# WHAT THE EXERCISE ASKS
Without dropping or altering a single word, give the listing again.

# RECORDED INFORMATION
--
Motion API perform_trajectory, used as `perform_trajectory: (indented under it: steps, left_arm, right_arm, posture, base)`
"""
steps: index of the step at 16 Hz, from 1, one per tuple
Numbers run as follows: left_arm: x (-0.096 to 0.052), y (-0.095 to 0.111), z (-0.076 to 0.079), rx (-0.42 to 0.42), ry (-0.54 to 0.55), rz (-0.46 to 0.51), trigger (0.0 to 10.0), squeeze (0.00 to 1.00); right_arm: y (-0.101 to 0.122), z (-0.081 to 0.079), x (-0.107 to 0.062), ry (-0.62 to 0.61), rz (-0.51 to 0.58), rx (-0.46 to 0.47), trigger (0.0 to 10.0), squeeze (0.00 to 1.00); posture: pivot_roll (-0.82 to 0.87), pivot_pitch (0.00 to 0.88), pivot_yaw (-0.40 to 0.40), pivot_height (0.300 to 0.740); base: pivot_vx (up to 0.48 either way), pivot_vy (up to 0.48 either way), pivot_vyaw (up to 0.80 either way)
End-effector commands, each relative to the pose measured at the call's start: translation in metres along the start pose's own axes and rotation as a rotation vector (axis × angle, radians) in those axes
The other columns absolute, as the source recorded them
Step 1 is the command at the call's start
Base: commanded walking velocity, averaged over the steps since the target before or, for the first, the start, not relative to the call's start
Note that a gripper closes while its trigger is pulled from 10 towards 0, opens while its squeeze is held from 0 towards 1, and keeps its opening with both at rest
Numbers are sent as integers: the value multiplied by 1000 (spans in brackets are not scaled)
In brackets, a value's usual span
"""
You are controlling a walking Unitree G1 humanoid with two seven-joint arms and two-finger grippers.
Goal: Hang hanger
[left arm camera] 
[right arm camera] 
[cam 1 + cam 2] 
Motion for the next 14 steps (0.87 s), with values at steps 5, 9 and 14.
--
# ANSWER AREA
Motion API perform_trajectory, used as `perform_trajectory: (indented under it: steps, left_arm, right_arm, posture, base)`
"""
steps: index of the step at 16 Hz, from 1, one per tuple
Numbers run as follows: left_arm: x (-0.096 to 0.052), y (-0.095 to 0.111), z (-0.076 to 0.079), rx (-0.42 to 0.42), ry (-0.54 to 0.55), rz (-0.46 to 0.51), trigger (0.0 to 10.0), squeeze (0.00 to 1.00); right_arm: y (-0.101 to 0.122), z (-0.081 to 0.079), x (-0.107 to 0.062), ry (-0.62 to 0.61), rz (-0.51 to 0.58), rx (-0.46 to 0.47), trigger (0.0 to 10.0), squeeze (0.00 to 1.00); posture: pivot_roll (-0.82 to 0.87), pivot_pitch (0.00 to 0.88), pivot_yaw (-0.40 to 0.40), pivot_height (0.300 to 0.740); base: pivot_vx (up to 0.48 either way), pivot_vy (up to 0.48 either way), pivot_vyaw (up to 0.80 either way)
End-effector commands, each relative to the pose measured at the call's start: translation in metres along the start pose's own axes and rotation as a rotation vector (axis × angle, radians) in those axes
The other columns absolute, as the source recorded them
Step 1 is the command at the call's start
Base: commanded walking velocity, averaged over the steps since the target before or, for the first, the start, not relative to the call's start
Note that a gripper closes while its trigger is pulled from 10 towards 0, opens while its squeeze is held from 0 towards 1, and keeps its opening with both at rest
Numbers are sent as integers: the value multiplied by 1000 (spans in brackets are not scaled)
In brackets, a value's usual span
"""
You are controlling a walking Unitree G1 humanoid with two seven-joint arms and two-finger grippers.
Goal: Hang hanger
[left arm camera] 
[right arm camera] 
[cam 1 + cam 2] 
Motion for the next 14 steps (0.87 s), with values at steps 5, 9 and 14.

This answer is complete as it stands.